Not that the much-vaunted "British model", as recommended by Tony Blair and Gordon Brown, was faring especially well. The long drawn-out Tory leadership contest left the party weak in opposition at the very time when the newly elected Government often appeared rudderless and vulnerable.

Several of the Prime Minister's favoured projects ran into the sand. Reform of the health service, benefits and state pensions were on hold. Education reform was in trouble. The public sector wage bill ballooned without much improvement in services to show for the expense. An end-of-era aura surrounded Mr Blair, even as clouds gathered over Gordon Brown's reputation for sound husbandry of public finances.

David Cameron's sweeping victory, his youthful energy and his glitzy debut at the head of the Conservative Party all augured well for the emergence of a modernised party that would offer a more effective opposition.

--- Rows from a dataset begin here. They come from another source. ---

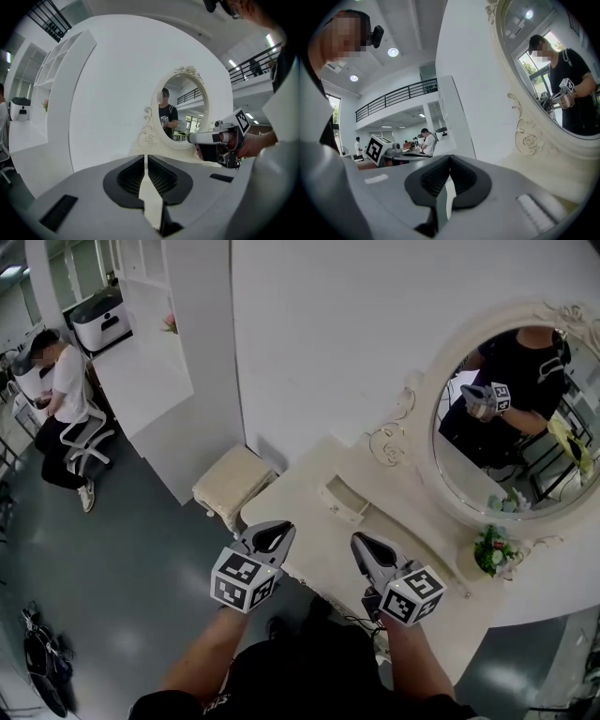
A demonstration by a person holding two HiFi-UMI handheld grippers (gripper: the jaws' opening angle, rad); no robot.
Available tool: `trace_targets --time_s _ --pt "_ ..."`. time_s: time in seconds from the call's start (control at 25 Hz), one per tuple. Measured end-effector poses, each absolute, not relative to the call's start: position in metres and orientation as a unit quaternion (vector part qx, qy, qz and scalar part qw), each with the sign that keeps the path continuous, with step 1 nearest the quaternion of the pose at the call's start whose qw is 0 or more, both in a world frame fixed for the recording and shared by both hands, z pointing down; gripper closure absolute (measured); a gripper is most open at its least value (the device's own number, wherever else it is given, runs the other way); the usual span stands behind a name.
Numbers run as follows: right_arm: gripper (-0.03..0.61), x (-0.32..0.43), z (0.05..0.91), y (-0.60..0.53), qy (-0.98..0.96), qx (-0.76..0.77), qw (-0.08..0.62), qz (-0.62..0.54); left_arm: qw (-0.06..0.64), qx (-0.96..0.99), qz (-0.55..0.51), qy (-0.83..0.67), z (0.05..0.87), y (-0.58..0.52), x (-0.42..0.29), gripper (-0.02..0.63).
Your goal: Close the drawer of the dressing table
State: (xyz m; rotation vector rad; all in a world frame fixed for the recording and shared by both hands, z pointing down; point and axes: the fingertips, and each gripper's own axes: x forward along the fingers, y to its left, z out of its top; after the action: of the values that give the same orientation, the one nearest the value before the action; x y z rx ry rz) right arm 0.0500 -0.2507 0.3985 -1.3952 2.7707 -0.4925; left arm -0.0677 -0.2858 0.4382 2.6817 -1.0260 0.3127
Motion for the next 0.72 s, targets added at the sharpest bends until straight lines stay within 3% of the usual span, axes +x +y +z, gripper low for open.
trace_targets --time_s 0.24,0.72 --pt "0.567 0.070 0.411 -0.275 0.876 -0.451 0.001 -0.168 0.145 0.924 0.130 -0.329 0.464 -0.311 -0.038 0.562" --pt "0.568 0.109 0.434 -0.318 0.871 -0.450 0.004 -0.196 0.170 0.915 0.192 -0.312 0.522 -0.361 0.016 0.534"
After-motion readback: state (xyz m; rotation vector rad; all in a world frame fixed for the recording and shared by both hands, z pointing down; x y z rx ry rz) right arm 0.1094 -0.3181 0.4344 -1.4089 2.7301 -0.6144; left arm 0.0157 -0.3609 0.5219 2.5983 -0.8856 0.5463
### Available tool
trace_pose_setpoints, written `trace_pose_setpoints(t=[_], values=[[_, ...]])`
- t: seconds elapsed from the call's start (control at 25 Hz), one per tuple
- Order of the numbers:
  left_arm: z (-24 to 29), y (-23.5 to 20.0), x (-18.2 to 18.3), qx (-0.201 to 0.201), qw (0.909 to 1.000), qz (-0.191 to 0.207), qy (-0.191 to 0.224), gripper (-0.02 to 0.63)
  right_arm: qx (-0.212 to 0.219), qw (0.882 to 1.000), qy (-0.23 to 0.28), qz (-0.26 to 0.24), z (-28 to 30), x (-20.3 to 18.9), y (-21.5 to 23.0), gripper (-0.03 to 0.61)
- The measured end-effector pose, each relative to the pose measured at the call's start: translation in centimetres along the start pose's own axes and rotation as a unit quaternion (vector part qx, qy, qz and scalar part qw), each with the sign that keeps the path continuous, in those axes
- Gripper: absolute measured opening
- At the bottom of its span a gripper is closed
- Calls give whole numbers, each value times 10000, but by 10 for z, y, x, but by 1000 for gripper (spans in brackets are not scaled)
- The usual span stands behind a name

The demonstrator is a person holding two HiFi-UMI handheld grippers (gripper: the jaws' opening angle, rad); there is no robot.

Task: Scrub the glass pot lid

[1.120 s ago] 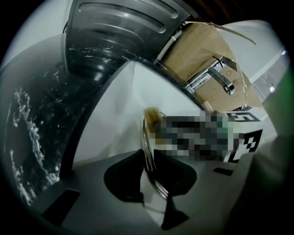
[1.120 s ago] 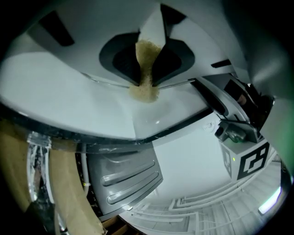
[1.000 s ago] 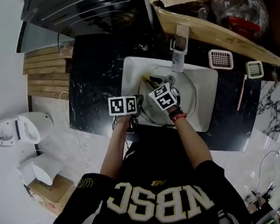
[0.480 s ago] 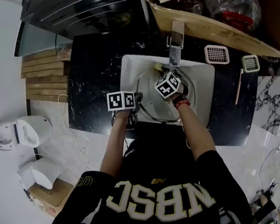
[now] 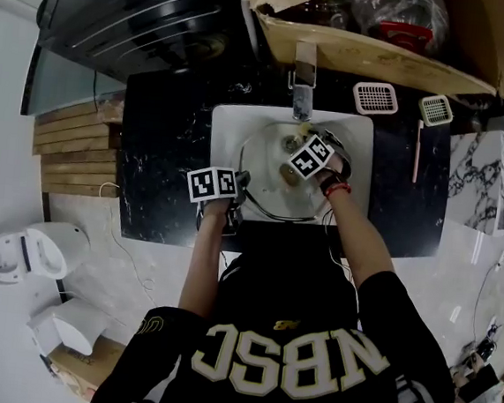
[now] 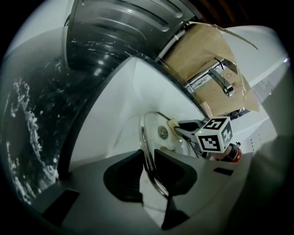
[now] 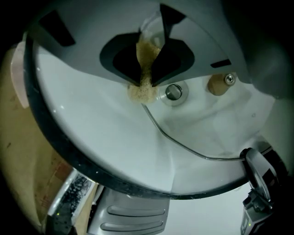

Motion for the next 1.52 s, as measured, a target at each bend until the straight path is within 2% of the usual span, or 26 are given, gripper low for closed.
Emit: trace_pose_setpoints(t=[0.24, 0.52, 0.68, 0.84, 1.12, 1.32, 1.52], values=[[0, 1, 0, 28, 10000, 85, -26, 87, 241, 9988, -403, -165, -13, -22, 0, 81], [-2, 4, 1, -74, 9999, 122, 1, 87, 1139, 9893, -879, -247, -42, -56, -6, 81], [-3, 5, 1, -86, 9999, 104, -5, 87, 1501, 9823, -1103, -220, -59, -67, -13, 81], [-2, 6, 1, -118, 9999, 72, 1, 87, 1779, 9742, -1321, -430, -75, -78, -18, 81], [-3, 6, 0, -165, 9999, 43, -24, 89, 2921, 9457, -1369, -400, -116, -85, -45, 80], [-4, 7, 1, -241, 9997, 19, -3, 89, 3016, 9446, -1253, -331, -129, -86, -51, 77], [-4, 7, 1, -229, 9997, -11, -16, 89, 3373, 9347, -1094, -241, -147, -78, -66, 77]])
Point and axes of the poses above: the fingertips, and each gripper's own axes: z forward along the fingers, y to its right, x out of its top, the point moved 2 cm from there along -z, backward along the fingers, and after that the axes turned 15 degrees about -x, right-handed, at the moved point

The shock of the bombings and attempted bombings in July was compounded by the realisation that the attackers were not foreign infiltrators, but home-grown. And while Britons generally responded with admirable calm and fortitude, jittery police shot an innocent man dead on the Tube, and the Government toughened its terrorism bill with a string of repressive measures, including 90-day detention without charge. A fluctuating coalition of Conservatives, Liberal Democrats, dissenting Labour MPs, the House of Lords and the Law Lords has so far some kept the most illiberal measures at bay.

But this fight is far from over. It will last well into 2006, and beyond. And its outcome will say much about the country, and the world, we want to live in.